The documentary follows a brave 13-year old Kazakh girl named Aisholpan as she breaks the mould of her traditionalist tribe, who reside in the breathtaking Altai Mountains of Mongolia.
Aisholpan is the descendant of 7 generations of male eagle hunters and with the support of her family, she intends to be a part of that tradition.
With the guidance of her father Nurgaiv, she began training with his golden eagle, proving her dedication. She then scales a mountain and captures herself an eaglet, showing great bravery.
On acquiring the eaglet, Nurgaiv said she was “as brave as any man.” The unrelenting support from her family is moving, whilst those in the eagle hunting community discourage her.

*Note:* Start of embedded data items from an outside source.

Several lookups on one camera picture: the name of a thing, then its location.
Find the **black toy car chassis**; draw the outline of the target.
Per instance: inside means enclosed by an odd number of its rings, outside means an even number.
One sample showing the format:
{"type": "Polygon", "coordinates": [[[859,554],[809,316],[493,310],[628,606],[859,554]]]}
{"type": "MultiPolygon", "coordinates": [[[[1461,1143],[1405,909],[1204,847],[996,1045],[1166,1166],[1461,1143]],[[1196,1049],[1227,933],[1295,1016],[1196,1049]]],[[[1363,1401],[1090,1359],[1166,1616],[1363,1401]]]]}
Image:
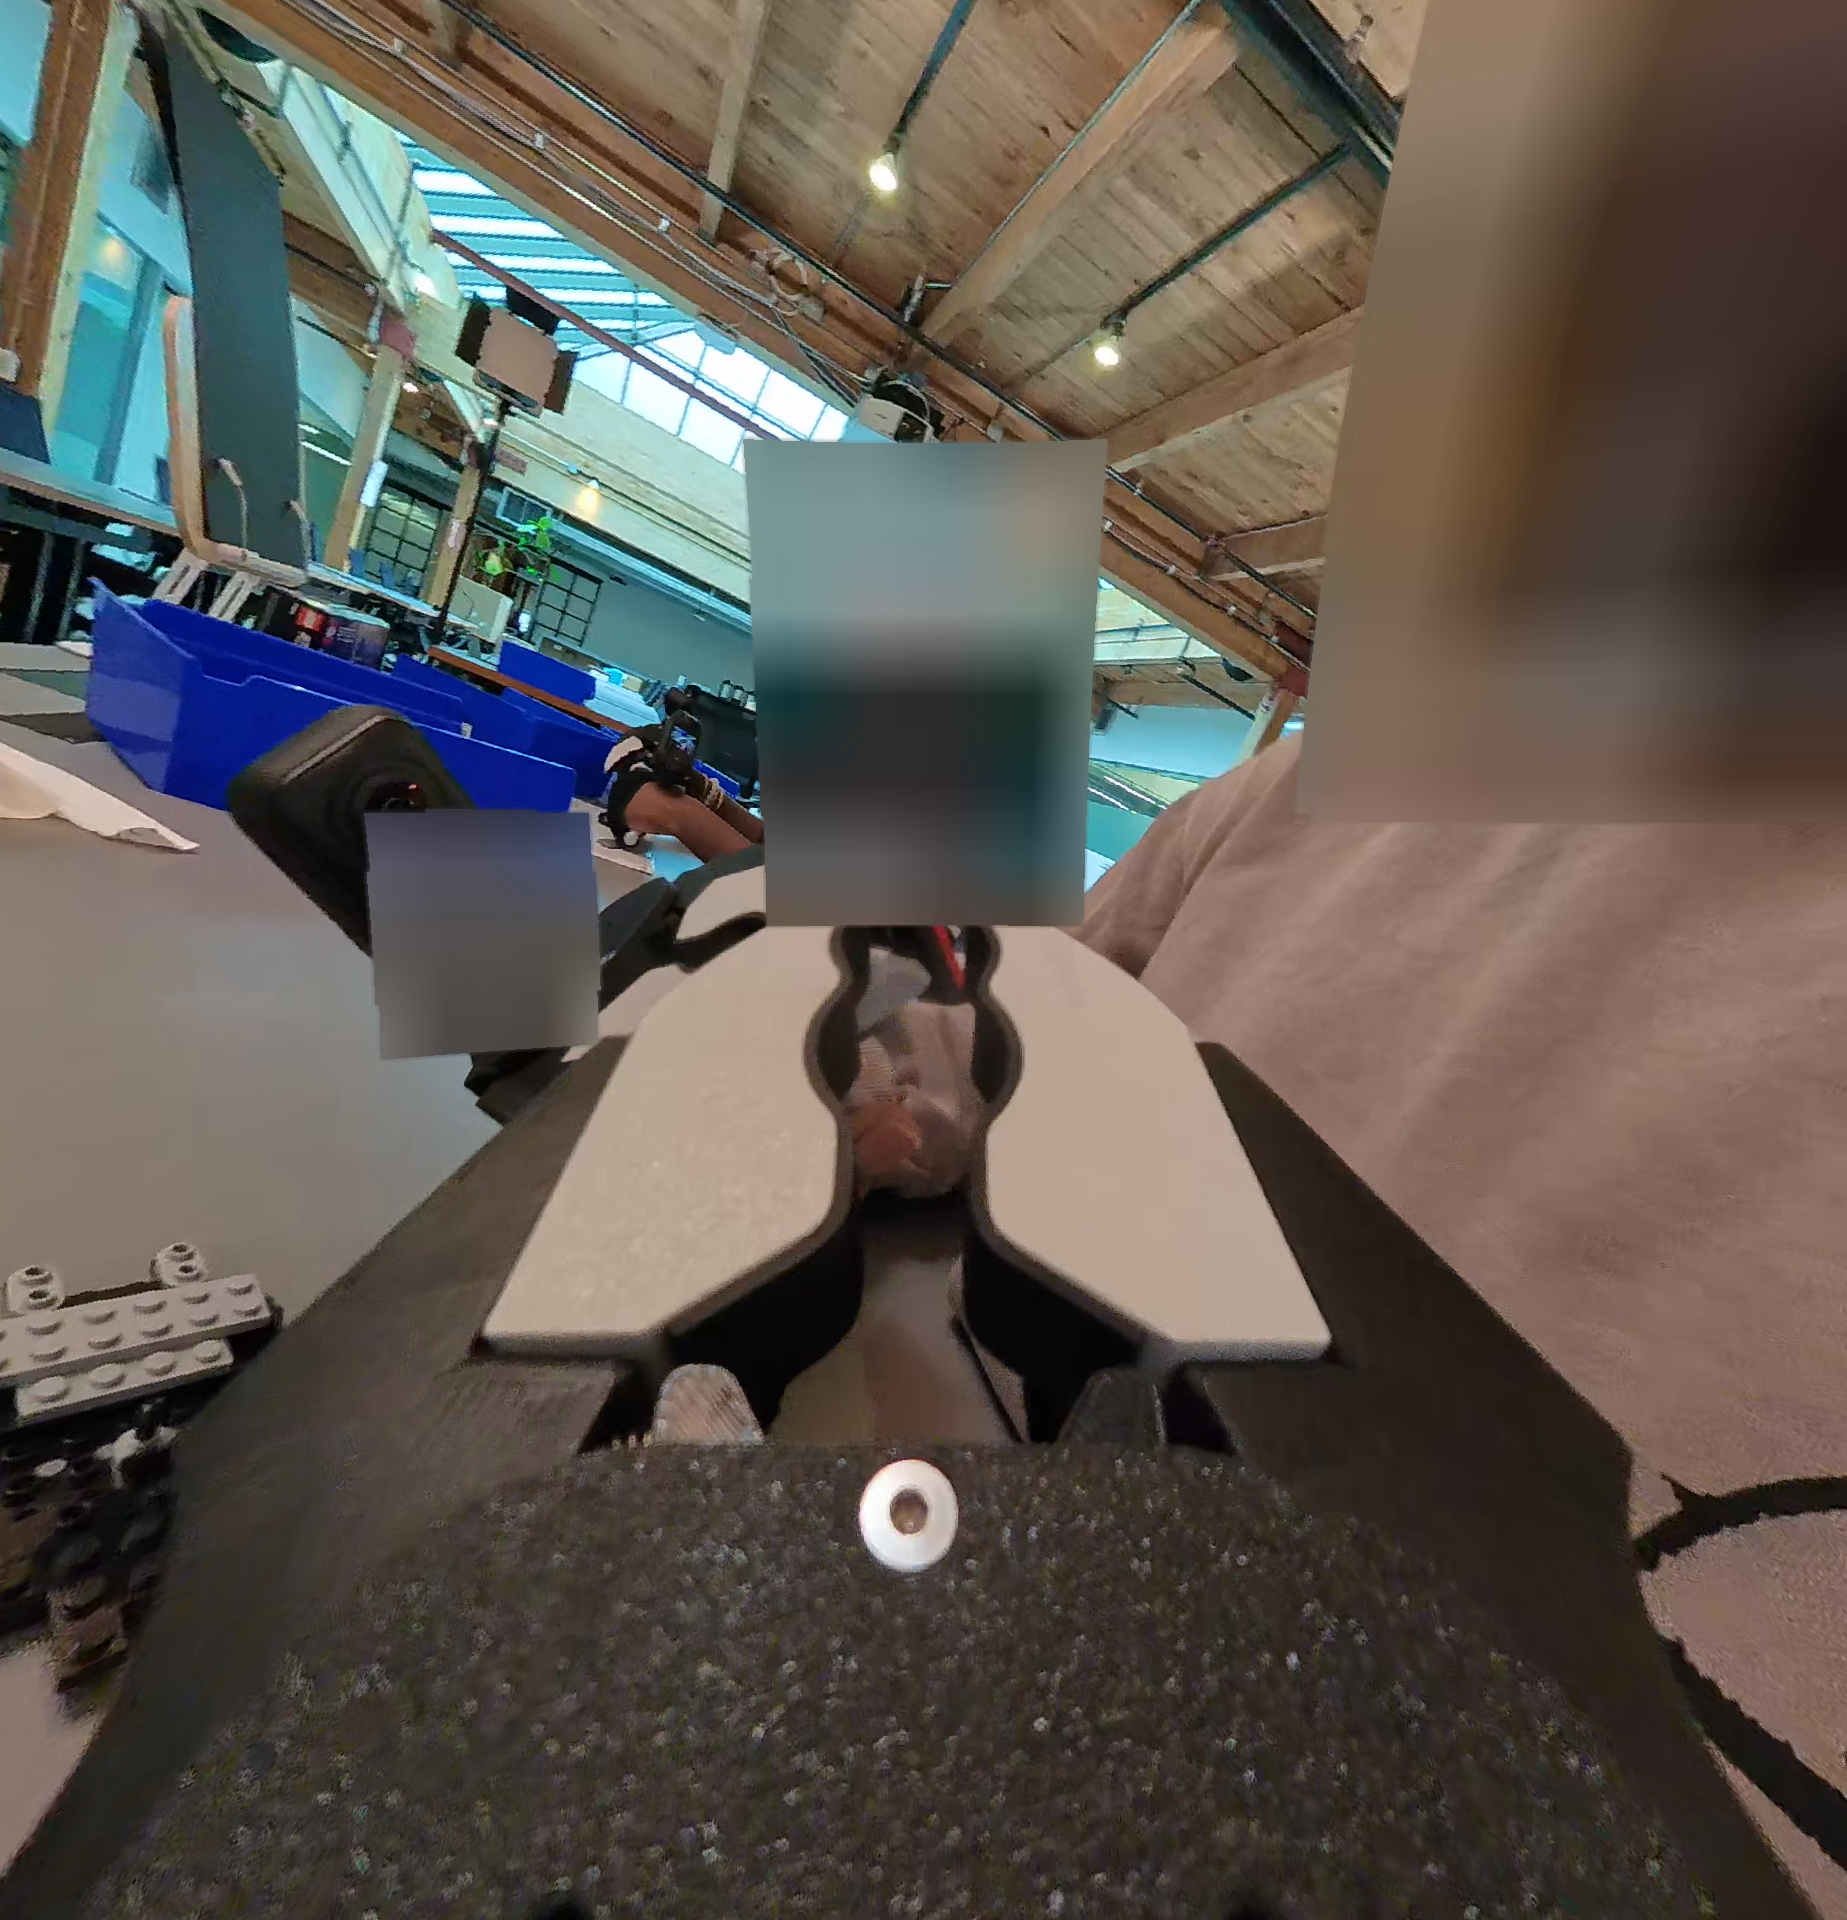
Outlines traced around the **black toy car chassis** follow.
{"type": "Polygon", "coordinates": [[[4,1280],[0,1308],[0,1649],[35,1643],[70,1702],[130,1651],[163,1582],[174,1443],[285,1326],[255,1275],[195,1244],[147,1276],[75,1292],[4,1280]]]}

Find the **dark leaning board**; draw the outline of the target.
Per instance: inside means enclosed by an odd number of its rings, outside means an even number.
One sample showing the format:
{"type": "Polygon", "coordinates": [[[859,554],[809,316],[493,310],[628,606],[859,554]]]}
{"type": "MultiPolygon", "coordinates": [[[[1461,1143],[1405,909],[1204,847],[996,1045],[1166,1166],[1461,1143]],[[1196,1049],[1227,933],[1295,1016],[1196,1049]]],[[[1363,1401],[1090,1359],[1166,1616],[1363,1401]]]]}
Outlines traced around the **dark leaning board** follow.
{"type": "Polygon", "coordinates": [[[213,74],[156,25],[147,56],[191,260],[191,369],[205,530],[311,558],[281,186],[213,74]]]}

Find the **another person's forearm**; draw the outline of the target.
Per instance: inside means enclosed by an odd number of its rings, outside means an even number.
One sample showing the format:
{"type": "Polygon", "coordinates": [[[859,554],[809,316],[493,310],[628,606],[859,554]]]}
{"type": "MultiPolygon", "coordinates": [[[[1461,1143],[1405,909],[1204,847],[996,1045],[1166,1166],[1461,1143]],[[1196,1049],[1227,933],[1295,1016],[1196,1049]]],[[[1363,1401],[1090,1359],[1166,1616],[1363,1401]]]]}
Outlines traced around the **another person's forearm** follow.
{"type": "Polygon", "coordinates": [[[762,820],[671,733],[625,733],[611,748],[599,812],[620,847],[672,838],[699,861],[737,854],[766,840],[762,820]]]}

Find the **dark printed box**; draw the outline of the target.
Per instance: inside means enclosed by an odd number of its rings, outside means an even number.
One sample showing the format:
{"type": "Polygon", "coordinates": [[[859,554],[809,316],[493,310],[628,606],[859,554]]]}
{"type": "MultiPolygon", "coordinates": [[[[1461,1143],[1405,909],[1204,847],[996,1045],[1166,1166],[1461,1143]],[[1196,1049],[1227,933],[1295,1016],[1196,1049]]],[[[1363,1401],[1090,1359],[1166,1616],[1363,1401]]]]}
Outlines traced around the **dark printed box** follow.
{"type": "Polygon", "coordinates": [[[382,671],[391,648],[391,623],[366,608],[272,592],[255,628],[302,648],[382,671]]]}

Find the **studio light panel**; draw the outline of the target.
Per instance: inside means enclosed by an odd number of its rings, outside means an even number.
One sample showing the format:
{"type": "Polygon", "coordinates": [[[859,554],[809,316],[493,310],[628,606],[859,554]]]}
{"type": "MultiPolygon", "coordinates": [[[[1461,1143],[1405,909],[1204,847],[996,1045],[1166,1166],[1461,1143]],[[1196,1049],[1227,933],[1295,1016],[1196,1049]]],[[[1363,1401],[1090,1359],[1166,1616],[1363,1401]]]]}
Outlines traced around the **studio light panel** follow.
{"type": "Polygon", "coordinates": [[[554,339],[550,307],[514,286],[502,301],[472,297],[463,308],[456,358],[474,382],[531,415],[566,412],[576,353],[554,339]]]}

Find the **grey desk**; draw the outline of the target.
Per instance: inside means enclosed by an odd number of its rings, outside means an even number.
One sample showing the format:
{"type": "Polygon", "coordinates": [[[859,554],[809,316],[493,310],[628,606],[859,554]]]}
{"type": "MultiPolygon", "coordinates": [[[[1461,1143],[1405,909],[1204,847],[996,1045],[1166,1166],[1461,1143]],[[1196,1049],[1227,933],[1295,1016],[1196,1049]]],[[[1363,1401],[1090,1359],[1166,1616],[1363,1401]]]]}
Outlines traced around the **grey desk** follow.
{"type": "MultiPolygon", "coordinates": [[[[228,815],[139,790],[0,645],[0,743],[120,796],[192,850],[0,819],[0,1290],[136,1276],[186,1241],[292,1315],[493,1136],[466,1062],[383,1062],[365,957],[228,815]]],[[[949,1326],[956,1216],[877,1222],[863,1315],[790,1390],[784,1437],[1007,1437],[949,1326]]],[[[0,1648],[0,1872],[75,1769],[91,1713],[0,1648]]]]}

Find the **blue plastic bin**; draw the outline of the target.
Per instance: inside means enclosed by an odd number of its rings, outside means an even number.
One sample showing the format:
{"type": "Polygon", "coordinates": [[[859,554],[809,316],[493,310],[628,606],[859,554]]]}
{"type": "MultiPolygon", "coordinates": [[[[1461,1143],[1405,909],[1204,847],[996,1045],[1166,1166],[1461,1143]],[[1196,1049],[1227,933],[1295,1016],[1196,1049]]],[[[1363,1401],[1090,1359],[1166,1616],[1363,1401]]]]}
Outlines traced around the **blue plastic bin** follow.
{"type": "Polygon", "coordinates": [[[335,660],[163,600],[94,590],[86,713],[145,786],[225,807],[247,765],[340,707],[385,707],[431,740],[478,805],[562,812],[576,775],[503,710],[446,674],[335,660]]]}
{"type": "Polygon", "coordinates": [[[506,687],[519,690],[539,705],[582,717],[598,729],[628,731],[653,717],[641,699],[605,685],[595,672],[550,658],[514,638],[503,638],[497,672],[506,687]]]}

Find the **person's right forearm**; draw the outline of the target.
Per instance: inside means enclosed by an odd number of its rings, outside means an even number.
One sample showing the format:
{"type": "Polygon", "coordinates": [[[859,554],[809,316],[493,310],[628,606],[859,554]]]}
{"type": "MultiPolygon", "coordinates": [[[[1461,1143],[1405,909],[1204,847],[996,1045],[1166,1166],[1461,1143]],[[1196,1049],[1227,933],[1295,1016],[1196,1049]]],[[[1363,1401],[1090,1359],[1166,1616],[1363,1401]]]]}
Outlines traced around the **person's right forearm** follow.
{"type": "Polygon", "coordinates": [[[929,998],[922,961],[877,950],[856,1012],[853,1115],[896,1108],[918,1122],[932,1151],[962,1151],[974,1136],[981,1100],[972,1079],[974,1010],[929,998]]]}

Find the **person's beige sweatshirt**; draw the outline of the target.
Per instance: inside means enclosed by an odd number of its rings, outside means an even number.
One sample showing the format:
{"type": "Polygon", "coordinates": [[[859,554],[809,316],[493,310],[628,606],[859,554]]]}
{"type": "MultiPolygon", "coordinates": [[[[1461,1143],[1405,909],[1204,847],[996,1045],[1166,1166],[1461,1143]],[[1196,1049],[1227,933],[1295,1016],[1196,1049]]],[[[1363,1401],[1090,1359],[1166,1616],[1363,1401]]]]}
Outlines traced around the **person's beige sweatshirt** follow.
{"type": "Polygon", "coordinates": [[[1323,825],[1298,751],[1172,803],[1079,938],[1631,1443],[1678,1673],[1847,1916],[1847,825],[1323,825]]]}

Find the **green plant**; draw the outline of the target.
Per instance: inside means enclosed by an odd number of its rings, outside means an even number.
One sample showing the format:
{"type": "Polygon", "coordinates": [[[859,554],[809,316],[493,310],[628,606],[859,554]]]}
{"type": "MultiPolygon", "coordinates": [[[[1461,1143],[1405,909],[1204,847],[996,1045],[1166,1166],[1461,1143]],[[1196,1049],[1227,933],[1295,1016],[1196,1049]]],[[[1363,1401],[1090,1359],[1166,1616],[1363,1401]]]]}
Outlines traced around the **green plant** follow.
{"type": "Polygon", "coordinates": [[[466,576],[511,600],[527,596],[548,580],[558,530],[553,512],[479,526],[469,540],[466,576]]]}

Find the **person's right hand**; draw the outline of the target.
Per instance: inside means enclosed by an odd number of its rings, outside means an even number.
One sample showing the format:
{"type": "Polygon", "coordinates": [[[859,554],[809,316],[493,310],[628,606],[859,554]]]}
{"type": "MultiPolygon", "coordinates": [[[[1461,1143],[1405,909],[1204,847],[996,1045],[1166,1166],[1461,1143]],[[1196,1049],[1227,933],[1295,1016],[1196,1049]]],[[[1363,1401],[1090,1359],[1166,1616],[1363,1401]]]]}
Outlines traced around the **person's right hand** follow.
{"type": "Polygon", "coordinates": [[[851,1109],[848,1128],[857,1196],[937,1197],[965,1179],[962,1118],[929,1094],[862,1102],[851,1109]]]}

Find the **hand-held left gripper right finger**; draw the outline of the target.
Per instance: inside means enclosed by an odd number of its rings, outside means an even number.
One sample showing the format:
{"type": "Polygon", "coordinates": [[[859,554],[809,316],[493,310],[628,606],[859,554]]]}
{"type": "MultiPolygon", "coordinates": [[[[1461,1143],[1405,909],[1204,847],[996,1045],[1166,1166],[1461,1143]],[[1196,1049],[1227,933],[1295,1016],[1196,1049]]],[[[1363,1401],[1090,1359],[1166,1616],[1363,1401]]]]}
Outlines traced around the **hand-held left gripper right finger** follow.
{"type": "Polygon", "coordinates": [[[1331,1330],[1186,1023],[1066,930],[970,950],[962,1321],[1055,1436],[1097,1375],[1315,1362],[1331,1330]]]}

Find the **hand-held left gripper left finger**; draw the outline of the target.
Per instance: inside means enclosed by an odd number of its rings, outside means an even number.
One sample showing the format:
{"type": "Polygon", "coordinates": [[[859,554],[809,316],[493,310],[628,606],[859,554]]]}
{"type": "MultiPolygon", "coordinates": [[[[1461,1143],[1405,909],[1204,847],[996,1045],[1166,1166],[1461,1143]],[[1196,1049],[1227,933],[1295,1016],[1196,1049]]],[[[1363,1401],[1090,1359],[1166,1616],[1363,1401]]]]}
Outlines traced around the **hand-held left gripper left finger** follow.
{"type": "Polygon", "coordinates": [[[853,1141],[829,1065],[856,1065],[832,930],[758,930],[622,1044],[479,1326],[499,1356],[605,1359],[655,1394],[736,1377],[771,1425],[863,1295],[853,1141]]]}

It’s inspiring to watch Aisholpan work tirelessly to achieve her dreams as she faces harsh winds, long journeys fraught with ice and danger. While also supporting the weight of her eagle.
After vigorous training Aisholpan enters the annual eagle festival in Ulgi, Mongolia. She is the first eagle huntress in the competitions history, and the youngest person to ever participate.
She arrived unannounced and was greeted with disapproval and discomfort. Many of the male hunters made comments that she was “weaker and more fragile” than the other competitors.
It verges on comical to see the elderly eagle hunters’ shocked reactions to a female entering the competition. Luckily, it did not sway her from achieving her goal.
Through rigorous trials and harsh judgement she performed with incredible grace, and put to shame those who believe she doesn’t have what it takes to be an eagle huntress.
The cinematography is breathtaking; eagles soar through the majestic Mongolian landscape. The aerial shots capture the immense beauty of the Altai Mountains.
The films uplifting and moving score includes an original song: ‘Angel by the Wings’ by Sia, which was written specifically for the documentary. It encapsulates the struggle and triumph of her journey.
In light of International Women’s day, this film shines brightly and is a striking reminder that inequality is still rife in other parts of the world.
This however, doesn’t stop Aisholpan from rising to the top.